The survivor from Majorca's nineteenth century banking
This coming Saturday (9 February) marks the 147th anniversary of the founding of a bank. Strictly speaking, the Banco de Crédito Balear only made it as far as 136 years. It was dissolved in 2008 and rolled into the Banco Popular Español, which was in any event the majority shareholder.
Modern banking in Majorca, the Balearics and indeed Spain is said to have had a definitive starting-point in 1856 when two laws were passed: those for issuing banks and for credit societies. However, prior to these laws, 1835 regulation authorised the establishment of savings banks. This regulation didn't prove to be terribly successful, so four years later there was further legislation by which the French model of the savings bank was adopted. In so doing, these savings banks had in their names "Monte de Piedad", the Mount of Piety.
It was originally an Italian idea - "monte di pietà". The first evidence of this was in Perugia in 1462. It was a means of confronting the excesses of money lending, with the church to the fore in offering loans at low interest. There had in fact been a Monte de Piedad in Madrid from the start of the eighteenth century, but it wasn't to be until 1880 that the first real savings bank was founded in Majorca - Caja de Ahorros y Monte de Piedad de Pollença, known as Colonya after the founder, Guillem Cifre de Colonya.
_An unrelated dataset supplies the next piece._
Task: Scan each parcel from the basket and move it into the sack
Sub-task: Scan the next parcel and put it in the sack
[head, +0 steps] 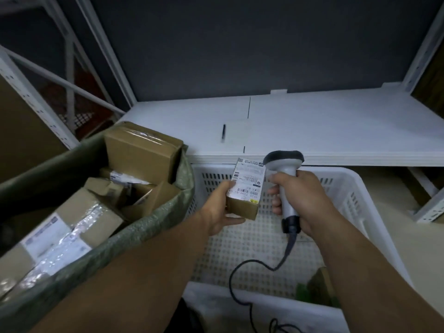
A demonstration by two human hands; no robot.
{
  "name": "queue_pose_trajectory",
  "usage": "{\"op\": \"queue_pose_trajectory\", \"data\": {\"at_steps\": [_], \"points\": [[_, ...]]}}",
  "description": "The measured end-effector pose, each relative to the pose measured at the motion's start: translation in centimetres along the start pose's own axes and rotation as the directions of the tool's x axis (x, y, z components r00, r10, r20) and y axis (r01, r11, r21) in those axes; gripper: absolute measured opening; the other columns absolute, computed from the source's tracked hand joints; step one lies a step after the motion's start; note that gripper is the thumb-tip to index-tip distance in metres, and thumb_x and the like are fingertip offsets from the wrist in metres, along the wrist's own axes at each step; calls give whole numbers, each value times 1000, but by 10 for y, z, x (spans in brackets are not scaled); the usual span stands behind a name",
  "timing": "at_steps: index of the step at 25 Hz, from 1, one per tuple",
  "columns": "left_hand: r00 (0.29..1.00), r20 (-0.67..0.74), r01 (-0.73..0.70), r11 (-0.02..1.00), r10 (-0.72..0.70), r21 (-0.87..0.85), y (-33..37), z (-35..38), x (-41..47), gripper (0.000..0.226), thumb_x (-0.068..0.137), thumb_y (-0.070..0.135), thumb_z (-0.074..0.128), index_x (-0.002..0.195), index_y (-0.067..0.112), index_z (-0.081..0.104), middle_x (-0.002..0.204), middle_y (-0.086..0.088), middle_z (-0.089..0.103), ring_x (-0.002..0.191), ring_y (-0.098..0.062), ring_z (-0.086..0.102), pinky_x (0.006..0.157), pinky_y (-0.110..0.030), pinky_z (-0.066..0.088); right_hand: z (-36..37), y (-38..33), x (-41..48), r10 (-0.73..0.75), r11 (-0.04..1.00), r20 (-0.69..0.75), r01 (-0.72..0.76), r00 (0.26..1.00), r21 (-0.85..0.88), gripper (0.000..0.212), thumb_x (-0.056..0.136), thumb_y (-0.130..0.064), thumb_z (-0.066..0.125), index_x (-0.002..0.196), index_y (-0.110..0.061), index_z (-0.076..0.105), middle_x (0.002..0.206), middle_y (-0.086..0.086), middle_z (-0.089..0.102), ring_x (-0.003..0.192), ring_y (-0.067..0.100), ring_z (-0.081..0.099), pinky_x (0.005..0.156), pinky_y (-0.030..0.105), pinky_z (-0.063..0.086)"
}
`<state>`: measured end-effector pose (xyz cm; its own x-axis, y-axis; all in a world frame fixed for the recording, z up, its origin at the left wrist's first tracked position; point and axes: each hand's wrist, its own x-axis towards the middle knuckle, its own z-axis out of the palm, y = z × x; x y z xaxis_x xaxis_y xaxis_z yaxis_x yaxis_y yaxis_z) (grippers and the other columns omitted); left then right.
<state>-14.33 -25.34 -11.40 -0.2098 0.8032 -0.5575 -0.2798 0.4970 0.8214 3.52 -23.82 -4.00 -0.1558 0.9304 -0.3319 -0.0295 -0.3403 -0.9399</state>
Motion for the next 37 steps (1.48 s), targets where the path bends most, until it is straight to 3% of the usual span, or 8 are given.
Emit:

That bank initially served a very specific function. Guillem Cifre had also set up the Institució Lliure d'Ensenyament in Pollensa, which was part of the project for schooling that had started in Madrid in 1876. The Free Institution of Education in Pollensa was linked to the savings bank. This was because Cifre wanted to encourage pupils from the school (and their families) to save; that, apparently, was the original motivation for the bank.
The Pollensa bank was therefore only a modest enterprise. Crédito Balear was an altogether different type of entity. In 1863, as a consequence of the laws which had been passed seven years before, Banco Balear came into being. On 21 September of that year it was officially constituted. It was the first proper bank in Majorca, although there had been some previous attempts. One was Can Canut. Another was Sans i Serra. They didn't survive very long.
In fact, Banco Balear wasn't to have great longevity. Two years after the creation of Crédito Balear in 1872 there were merger talks. These were to come to nothing. Crédito Balear was romping ahead, providing finance for agriculture and industry, absorbing other banks instead, the Banco Mallorquín and Cambio Mallorquín. A new Banco de Baleares, meanwhile, was to crop up in 1882.
The final couple of decades of the nineteenth century were a period of expansion of the banking industry. In 1883 total deposits in the Balearic financial system (in pesetas) were 46,085 in savings banks and 155,636 in other banks. By 1900 these figures had shot up to, respectively, 2.9 million and 981,000.
Behind the increase in savings deposits were Colonya, who did rather broaden their customer base, and another famous name that was constituted in 1882 - La Caja de Ahorros y Monte de Piedad de Baleares, otherwise known as Sa Nostra and which effectively ceased to be in 2014. A further development was the creation of rural savings banks. The motivation for these was in a way similar to that behind the original Mount of Piety in Italy. Despite the founding of legitimate banks like Crédito Balear, there was a considerable amount of informal financing going on, and it was characterised by usury. Unions, Republican parties and the church all became involved in a movement to ensure a system of fair finance for farmers. Banks with a distinctive agricultural flavour emerged, such as the Banco Agrícola de Inca and the Banco Agrario de Baleares.
In the first part of the twentieth century, Crédito Balear was pre-eminent. Almost inevitably Joan March entered the story. Having amassed a fortune through smuggling and gone legit with various industrial interests, March wanted to take control of Majorca's major bank. He didn't succeed, and so in 1926 the Banca March was founded.
For all its apparent solidity, Crédito Balear might never have made it to the twenty-first century. In December 1934 it went bust, the result of high-risk investments. The boss, José María Madico, committed suicide. Many Majorcans were ruined; there was no system of funds to guarantee deposits. The Bank of Spain and a banking consortium stepped in and Crédito Balear was operational again six months later. Only 20% of customers' money was spared.
Crédito Balear proved to be the great banking survivor until its absorption by Banco Popular in 2008. But in 2017 Banco Popular collapsed. The only survivor from Majorca's banking in the nineteenth century is Colonya, which was founded on the philanthropic principles of Guillem Cifre. Never an over-ambitious player, it might be said that Colonya offers a lesson.